Out of the three injured parties, the robot was the one worse for wear. It moved forward with a rain of sparks from its legs that looked like a serious fire-hazard. The cube dragged the half-dead fourth leg, moving at a pace that snails could have overcome. Not that Damon would complain, his everything hurt, especially the place with the bite-mark from the mutated rat.
“How are you holding up?” Handrondi broke the silent streak.
While Sybil had kept her appearance hidden under her cloak, Handrondi appeared to have taken the opposite approach and had dressed up to draw attention to himself. He wore a set of bright yellow and red leather armor with a scarce few small metal plates placed through his body. The young man with a blond ponytail was another of the silver-eared green-skinned elves, slightly taller than Sybil at five feet, and clearly the same race as the Idina Damon had been chasing.
Though they didn’t call themselves elves, and while Sybil was a ‘Vulpes’, Handrondi was a ‘Sasin’.
Now, with the chance to get a better look out of the man, Damon had realized the metallic-looking ears weren’t just some weird cosmetic. The skin on their ears was actually metallic in appearance. They melded into the skull through silver and copper roots that ran down his neck and met under the jawline. Or he guessed they did. The impressive blond beard Handrondi had was a thick bushy thing, with a slight sheen to it as if made out of actual gold. The same was the case for his hair.
Damon shrugged. “I’m just about ready to collapse.”
“Just how did you get so much blood on you? Did you roll over their corpses or something?”
“I killed one big ugly one with very big teeth that jumped around, and a bunch of the small ugly ones that moved in groups.”
“With your bare hands.”
“I had a sharp rock.”
“And you don’t have grafts.”
“I don’t know what a graft is.”
“Right arm.” Sybil tapped her companion’s shoulder.

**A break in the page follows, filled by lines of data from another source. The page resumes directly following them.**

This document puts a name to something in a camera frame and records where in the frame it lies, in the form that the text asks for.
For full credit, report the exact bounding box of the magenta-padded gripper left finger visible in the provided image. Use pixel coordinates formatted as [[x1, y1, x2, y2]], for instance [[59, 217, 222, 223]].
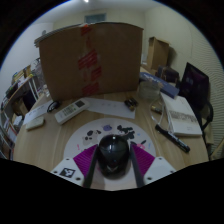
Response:
[[50, 143, 100, 189]]

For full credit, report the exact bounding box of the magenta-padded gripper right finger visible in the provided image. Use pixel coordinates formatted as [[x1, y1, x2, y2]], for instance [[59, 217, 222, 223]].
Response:
[[128, 143, 177, 188]]

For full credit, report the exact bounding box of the black computer mouse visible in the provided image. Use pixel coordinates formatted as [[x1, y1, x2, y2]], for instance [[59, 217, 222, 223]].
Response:
[[97, 134, 131, 179]]

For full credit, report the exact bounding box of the white round printed mouse pad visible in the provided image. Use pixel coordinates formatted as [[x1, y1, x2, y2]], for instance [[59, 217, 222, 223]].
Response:
[[63, 117, 157, 161]]

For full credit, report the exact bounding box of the black marker pen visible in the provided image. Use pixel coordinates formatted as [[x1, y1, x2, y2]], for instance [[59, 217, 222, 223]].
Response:
[[154, 123, 191, 154]]

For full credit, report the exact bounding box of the white remote with display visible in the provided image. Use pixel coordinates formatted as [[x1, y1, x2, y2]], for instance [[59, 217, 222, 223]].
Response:
[[54, 98, 90, 126]]

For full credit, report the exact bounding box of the white book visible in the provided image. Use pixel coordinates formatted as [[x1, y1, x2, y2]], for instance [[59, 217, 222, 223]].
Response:
[[160, 92, 203, 138]]

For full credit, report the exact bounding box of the clear plastic container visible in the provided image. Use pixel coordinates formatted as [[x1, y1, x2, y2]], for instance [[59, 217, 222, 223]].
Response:
[[138, 79, 163, 102]]

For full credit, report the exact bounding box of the flat blue box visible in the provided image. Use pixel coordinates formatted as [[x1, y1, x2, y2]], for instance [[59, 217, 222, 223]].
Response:
[[139, 71, 180, 100]]

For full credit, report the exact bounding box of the black office chair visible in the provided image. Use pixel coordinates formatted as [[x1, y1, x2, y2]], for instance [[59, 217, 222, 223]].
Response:
[[196, 99, 215, 161]]

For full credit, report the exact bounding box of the dark monitor screen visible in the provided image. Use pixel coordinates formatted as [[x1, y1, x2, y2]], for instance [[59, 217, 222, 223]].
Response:
[[179, 62, 211, 111]]

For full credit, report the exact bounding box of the clear plastic bottle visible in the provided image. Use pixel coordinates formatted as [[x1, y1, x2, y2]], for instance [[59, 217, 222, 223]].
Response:
[[33, 59, 46, 88]]

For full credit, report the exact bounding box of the long wooden desk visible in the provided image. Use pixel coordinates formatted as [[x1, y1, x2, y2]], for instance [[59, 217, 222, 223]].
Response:
[[3, 74, 38, 104]]

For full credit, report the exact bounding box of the large cardboard box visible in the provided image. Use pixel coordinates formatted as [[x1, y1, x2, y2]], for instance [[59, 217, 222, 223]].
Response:
[[38, 21, 144, 102]]

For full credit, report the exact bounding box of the tall cardboard box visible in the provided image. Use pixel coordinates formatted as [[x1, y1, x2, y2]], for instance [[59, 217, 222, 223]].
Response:
[[146, 36, 170, 71]]

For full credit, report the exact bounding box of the black coiled cable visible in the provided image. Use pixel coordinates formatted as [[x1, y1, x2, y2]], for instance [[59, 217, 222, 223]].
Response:
[[46, 99, 62, 114]]

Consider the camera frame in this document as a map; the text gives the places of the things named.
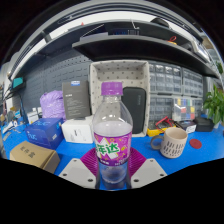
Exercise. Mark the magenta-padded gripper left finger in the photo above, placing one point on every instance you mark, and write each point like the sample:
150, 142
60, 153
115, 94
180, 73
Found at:
77, 171

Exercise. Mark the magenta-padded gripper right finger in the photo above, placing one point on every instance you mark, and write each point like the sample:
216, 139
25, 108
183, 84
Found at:
148, 171

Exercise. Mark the clear purple-capped drink bottle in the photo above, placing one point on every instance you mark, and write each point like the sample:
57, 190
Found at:
112, 133

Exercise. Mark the beige patterned mug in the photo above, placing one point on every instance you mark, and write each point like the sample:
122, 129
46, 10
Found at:
173, 143

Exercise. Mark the white cardboard box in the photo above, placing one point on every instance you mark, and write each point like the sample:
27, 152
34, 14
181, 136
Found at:
76, 130

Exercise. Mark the yellow multimeter with red leads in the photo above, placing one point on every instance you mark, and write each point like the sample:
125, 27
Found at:
156, 128

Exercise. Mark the brown cardboard box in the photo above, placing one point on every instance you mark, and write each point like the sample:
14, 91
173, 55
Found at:
31, 155

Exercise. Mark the blue cardboard box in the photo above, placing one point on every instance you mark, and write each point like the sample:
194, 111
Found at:
45, 132

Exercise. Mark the flat round red coaster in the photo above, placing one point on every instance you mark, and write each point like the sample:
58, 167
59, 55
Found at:
195, 143

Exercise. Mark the small black labelled box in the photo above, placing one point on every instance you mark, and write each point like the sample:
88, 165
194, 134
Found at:
187, 126

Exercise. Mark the small white box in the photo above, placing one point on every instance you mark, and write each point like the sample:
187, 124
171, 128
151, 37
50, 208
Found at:
32, 117

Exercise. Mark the purple plastic bag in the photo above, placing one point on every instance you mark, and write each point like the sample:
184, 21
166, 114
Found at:
52, 105

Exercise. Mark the dark grey upright box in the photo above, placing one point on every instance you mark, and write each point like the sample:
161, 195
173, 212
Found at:
76, 100

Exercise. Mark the clear box with coloured parts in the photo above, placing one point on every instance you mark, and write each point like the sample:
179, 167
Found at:
185, 110

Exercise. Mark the black pouch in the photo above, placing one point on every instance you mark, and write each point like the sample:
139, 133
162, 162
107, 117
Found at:
204, 125

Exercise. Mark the clear small-parts drawer cabinet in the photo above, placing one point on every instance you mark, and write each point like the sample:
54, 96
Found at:
166, 86

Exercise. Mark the green potted plant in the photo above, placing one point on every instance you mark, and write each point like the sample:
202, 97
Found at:
215, 105

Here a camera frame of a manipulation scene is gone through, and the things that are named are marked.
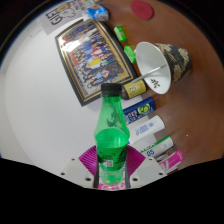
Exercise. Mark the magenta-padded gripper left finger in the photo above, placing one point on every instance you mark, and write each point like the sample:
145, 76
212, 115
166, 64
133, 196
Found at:
75, 170

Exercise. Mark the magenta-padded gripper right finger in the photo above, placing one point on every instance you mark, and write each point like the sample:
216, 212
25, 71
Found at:
150, 170

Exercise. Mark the green plastic drink bottle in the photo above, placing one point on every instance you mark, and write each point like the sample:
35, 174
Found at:
111, 146

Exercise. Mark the tall pink and white box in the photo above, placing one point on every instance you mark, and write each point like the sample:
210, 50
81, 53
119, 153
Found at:
173, 161

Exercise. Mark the tall white green blue box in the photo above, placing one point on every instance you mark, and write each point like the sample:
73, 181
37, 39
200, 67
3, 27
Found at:
160, 146

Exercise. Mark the white bottle with blue cap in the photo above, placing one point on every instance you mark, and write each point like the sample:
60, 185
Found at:
146, 128

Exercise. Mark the dark blue pump bottle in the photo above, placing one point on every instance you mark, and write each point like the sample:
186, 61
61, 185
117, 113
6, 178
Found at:
140, 110

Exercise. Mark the brown pump bottle yellow label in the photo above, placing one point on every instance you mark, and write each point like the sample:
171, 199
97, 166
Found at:
135, 89

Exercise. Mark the white spoon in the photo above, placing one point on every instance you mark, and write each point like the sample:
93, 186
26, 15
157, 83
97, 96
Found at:
153, 72

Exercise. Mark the framed group photo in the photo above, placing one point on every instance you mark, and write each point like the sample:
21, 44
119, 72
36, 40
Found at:
93, 60

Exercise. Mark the small green packet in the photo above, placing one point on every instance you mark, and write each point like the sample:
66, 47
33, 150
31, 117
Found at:
120, 33
130, 54

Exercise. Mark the white paper gift bag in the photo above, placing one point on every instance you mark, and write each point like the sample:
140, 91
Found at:
60, 16

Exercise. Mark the blue tissue packet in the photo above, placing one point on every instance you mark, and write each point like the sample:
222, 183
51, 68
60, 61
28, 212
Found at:
96, 12

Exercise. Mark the flat round red coaster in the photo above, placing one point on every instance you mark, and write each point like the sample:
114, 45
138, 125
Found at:
142, 9

Handrondi hesitated. “Are you sure?”
She nodded. “Might as well.”
Upon her insistence, he stepped forward and raised his right arm. Copper and silver lines ran all the way down from his shoulder to his wrist, enclosing his pale green skin in a zigzag of bright jagged patterns. He clenched his fist and his arm opened with a hiss. Damon jumped slightly back as a black mass emerged from the forearm, covering it in a black goop. After a moment, the goo stretched outwards in the shape of a three foot wide disk attached to his arm.

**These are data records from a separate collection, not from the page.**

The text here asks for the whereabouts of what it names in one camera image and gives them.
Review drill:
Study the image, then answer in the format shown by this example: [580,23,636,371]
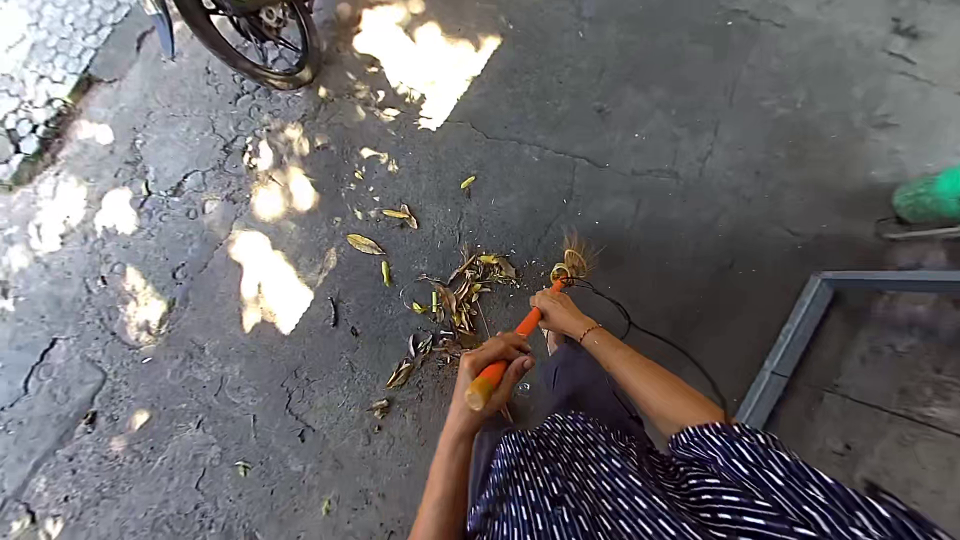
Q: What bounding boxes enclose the person's right hand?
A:
[529,288,600,343]

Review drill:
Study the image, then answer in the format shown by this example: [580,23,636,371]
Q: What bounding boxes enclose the person's left hand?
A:
[448,332,537,436]

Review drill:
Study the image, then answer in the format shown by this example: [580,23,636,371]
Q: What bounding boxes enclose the broom with orange handle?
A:
[465,231,599,412]

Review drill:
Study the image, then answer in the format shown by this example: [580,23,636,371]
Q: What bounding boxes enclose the person's right forearm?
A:
[580,322,733,441]

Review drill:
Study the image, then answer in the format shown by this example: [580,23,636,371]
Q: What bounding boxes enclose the person's left forearm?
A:
[408,421,480,540]

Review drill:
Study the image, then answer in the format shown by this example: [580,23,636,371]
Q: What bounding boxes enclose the pile of dry leaves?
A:
[385,251,520,390]

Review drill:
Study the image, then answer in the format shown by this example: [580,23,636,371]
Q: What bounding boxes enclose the person's legs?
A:
[468,330,655,511]

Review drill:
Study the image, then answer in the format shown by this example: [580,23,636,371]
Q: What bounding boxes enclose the person's body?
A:
[466,411,955,540]

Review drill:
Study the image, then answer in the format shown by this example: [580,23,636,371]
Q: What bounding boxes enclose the thin grey metal bar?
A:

“This is one of my grafts.” The declaration came with a hint of pride, straightening himself a bit further at the look of surprise on Damon’s face. “My personal ferrous shield.”
“That seems… useful.”
Damon kept from shuddering as Handrondi retracted the black thing back into his arm. His gaze lingered on the limb that had opened like some sort of robotic hydraulic freak-show. Once it was close, it returned to its previous appearance, the metallic edges upon it looking like no more than tattoos.

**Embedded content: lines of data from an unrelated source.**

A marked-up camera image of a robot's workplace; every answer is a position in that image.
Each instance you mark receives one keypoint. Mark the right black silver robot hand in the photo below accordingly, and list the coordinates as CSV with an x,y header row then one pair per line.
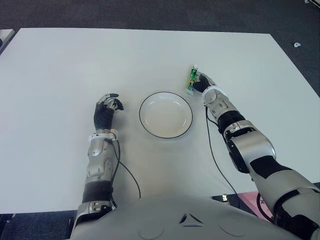
x,y
203,82

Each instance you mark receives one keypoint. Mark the grey robot torso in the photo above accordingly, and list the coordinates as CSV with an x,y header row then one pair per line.
x,y
187,220

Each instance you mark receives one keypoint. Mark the small white floor object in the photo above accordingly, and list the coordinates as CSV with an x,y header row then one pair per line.
x,y
296,45

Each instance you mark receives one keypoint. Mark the white plate with black rim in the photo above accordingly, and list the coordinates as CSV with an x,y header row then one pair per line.
x,y
165,116

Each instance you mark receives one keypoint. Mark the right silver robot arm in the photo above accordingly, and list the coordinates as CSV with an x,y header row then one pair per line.
x,y
252,147

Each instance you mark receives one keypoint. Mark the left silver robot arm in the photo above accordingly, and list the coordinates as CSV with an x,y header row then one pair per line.
x,y
98,160

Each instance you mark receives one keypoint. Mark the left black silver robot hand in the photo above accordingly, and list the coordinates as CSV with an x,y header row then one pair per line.
x,y
102,118

“Are your ears grafts as well?”
“Technically, they are. But it is a species graft, one all sasins have,” Handrondi glanced at Damon from head to toe. “Perhaps your graft is in your freakishly tall skeleton?”
“I was born with my skeleton.”
“All species grafts are ones you are born with.”
“Han is sensitive about his ears because they are uneven.” Sybil’s voice carried a lilt of humor.
“They are not!”
“So you can get new grafts?” Damon tried to urge the conversation forward, learn more about the crazy place he’d ended up in.
Handrondi huffed. “Sure, at the thalaring ports. So long as you have some graft cores and the right materials to offer to the Goddesses.”
“I’m surprised you don’t have grafts, since you’re already a user.” Sybil claimed.
“A what now?”
“User.” She tapped the back of her head. “You have an axon.”
Frowning, Damon imitated the gesture and tapped the back of his head. His steps came to a sudden halt when he felt a lump of metal right at the base of his skull. “What the fuck!?”
“He’s fresh alright.” Handrondi grunted with a chuckle.
“What the fuck!?” Damon’s fingers pressed against the spot, a circular piece of warm metal, the size of his thumb and definitely not something he remembered ever putting on himself. His breathing came in harder, eyes wide. “When… why? HOW!?”
Sybil shared a look with her companion.
“Damon, you need to breathe, or you might startle our escort.”
She raised her empty hands in appeasing gestures. Her palms were covered in a thousand tiny hairlines of golden filaments, their structure an intricate crisscrossing that resembled tree roots.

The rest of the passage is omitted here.